È comprensibile il timore, il panico che vi prende dinanzi alla fine dell’individualità, dell’autenticità, della voce personale, ma proprio lì larga parte delle nuove generazioni pensa che vi sia una liberazione. Nel disgregarsi del vostro mondo. E forse la rete, che avete tanto temuto come luogo di dispersione, è invece il ventre di una nuova soggettività condivisa. O la fine di tutto. La fine del poter dire “tutto”, “tutti”…
Insomma, mi sa proprio che per le nuove generazioni la parola “sapienza” abbia da scrostarsi un bel po’ d'ingannevoli idiozie. Ancor più probabilmente l’“identità”. E ho l'impressione che non crederebbero ad alcun articolo stampato su una rivista. Teniamoci, allora, tenetevi le parole; prediche ed etichette. Se proprio desiderate dire, dite! Emettete suoni, suoni reali dalla bocca, cantate! Cantate qualcosa che vi piaccia, che sentiate vostra, che vi tocchi. Non spiegatevi, non giustificatevi. Alzate la voce, graffiate l’aria, fatevi sentire almeno una volta non come portatori di significati ma come corpi vivi.

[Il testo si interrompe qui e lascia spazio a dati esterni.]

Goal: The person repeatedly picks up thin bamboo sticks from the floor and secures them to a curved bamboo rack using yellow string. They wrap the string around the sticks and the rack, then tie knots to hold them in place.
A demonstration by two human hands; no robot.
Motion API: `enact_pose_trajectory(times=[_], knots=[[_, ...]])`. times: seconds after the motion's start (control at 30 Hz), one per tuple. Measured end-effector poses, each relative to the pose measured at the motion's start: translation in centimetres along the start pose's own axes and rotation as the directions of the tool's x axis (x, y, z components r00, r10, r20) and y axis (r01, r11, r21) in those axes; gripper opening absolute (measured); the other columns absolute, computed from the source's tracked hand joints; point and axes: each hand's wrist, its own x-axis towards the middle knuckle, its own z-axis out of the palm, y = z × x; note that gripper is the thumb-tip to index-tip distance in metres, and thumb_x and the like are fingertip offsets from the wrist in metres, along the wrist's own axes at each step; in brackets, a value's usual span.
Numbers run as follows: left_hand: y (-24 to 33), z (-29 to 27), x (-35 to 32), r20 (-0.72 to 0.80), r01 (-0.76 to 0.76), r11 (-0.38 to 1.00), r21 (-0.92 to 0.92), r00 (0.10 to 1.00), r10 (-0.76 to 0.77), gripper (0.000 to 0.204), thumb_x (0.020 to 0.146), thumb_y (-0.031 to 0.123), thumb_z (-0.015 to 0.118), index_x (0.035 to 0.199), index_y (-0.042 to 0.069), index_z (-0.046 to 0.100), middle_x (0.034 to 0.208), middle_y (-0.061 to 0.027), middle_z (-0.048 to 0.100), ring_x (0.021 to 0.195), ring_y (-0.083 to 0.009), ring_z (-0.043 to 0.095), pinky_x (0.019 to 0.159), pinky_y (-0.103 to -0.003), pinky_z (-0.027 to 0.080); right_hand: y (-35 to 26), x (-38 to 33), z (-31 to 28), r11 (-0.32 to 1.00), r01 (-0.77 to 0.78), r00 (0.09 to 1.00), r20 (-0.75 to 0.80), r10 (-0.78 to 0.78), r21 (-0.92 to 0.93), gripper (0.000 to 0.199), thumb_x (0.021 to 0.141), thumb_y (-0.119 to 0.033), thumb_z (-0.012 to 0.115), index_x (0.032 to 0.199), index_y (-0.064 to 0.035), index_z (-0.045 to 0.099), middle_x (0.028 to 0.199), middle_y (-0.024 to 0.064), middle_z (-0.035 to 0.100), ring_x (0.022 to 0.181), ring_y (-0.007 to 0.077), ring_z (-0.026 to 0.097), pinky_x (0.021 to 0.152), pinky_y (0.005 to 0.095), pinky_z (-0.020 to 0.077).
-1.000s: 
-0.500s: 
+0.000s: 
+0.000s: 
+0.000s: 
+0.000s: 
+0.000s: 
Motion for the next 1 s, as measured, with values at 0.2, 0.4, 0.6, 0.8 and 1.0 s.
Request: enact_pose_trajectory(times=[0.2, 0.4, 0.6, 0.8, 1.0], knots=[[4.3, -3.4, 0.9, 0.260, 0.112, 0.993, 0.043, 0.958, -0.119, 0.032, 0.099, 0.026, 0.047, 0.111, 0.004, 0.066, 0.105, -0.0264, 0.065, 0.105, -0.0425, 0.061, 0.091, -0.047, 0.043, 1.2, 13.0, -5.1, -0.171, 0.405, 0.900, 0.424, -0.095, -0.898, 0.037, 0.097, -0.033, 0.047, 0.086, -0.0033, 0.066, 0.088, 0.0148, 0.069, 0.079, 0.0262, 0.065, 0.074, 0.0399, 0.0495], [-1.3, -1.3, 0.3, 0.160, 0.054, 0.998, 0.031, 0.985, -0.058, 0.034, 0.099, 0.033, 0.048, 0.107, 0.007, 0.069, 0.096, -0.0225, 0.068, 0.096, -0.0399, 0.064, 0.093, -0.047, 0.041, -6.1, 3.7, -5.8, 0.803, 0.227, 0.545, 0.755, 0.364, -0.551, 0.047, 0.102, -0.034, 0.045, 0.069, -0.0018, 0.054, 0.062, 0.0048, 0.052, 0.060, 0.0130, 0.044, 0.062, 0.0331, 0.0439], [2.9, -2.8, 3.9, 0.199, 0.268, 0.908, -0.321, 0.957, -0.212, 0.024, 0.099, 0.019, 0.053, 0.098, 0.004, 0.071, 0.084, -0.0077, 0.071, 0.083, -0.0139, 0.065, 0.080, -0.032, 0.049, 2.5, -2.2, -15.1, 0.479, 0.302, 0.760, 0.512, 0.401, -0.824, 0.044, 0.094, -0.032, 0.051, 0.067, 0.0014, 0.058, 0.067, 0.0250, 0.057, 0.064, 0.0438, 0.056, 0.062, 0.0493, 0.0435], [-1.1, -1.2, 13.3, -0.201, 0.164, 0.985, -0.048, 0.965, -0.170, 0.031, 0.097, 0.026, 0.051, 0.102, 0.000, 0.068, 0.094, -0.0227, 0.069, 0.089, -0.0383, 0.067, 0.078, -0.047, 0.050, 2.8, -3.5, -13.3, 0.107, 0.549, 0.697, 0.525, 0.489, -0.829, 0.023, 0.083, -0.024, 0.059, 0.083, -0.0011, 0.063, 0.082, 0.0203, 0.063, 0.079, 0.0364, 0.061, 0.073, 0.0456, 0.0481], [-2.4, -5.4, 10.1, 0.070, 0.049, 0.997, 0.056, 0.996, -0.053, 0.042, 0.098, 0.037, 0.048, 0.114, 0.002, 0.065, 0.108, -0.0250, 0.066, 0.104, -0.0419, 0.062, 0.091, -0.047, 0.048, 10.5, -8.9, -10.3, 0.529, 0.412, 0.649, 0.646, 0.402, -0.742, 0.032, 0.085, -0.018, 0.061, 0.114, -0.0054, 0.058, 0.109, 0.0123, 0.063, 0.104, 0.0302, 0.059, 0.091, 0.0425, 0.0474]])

§Forse – ribadisco – forse solo per un attimo vi ascolteranno, prima di ridere. Ecco: in quell’attimo potrebbe accadere qualcosa. Perché la sapienza, oggi, non si insegna. E forse non la si è mai insegnata, forse essa si è sempre sotterraneamente mossa per contagio. Magari, semplicemente, nei nostri deliri di una modernità occidentale trionfante ce l’eravamo dimenticati. Non passa per le idee la sapienza, ma per le vibrazioni, e così l’identità. Chissà allora che in quel frangente d’ascolto possibile – nel suono del vostro fiato, nella crepa della vostra voce, nella goffaggine con cui ancora cercate di dire – non capiscano che siete umani. Non giudici, ma viandanti. Voi... lo accettereste? Vi accettereste, così, fragili?
Forse. Non c’è più la garanzia che vi faceva da rifugio e orizzonte e padrona in questo mondo che stiamo lasciando. E forse che, cantando, sentendo la vostra parola prendere corpo e il vostro corpo farsi suono, forse anche voi – ancora una volta, magari per un’ultima, ridente, eterna volta – vi sarete sentiti… giovani. Perché giovane, anzi bambina, è sempre stata la Sapienza, fin da quando agli albori dei tempi «dinanzi a Lui, giocav[a] in ogni istante» (Proverbi 8,30).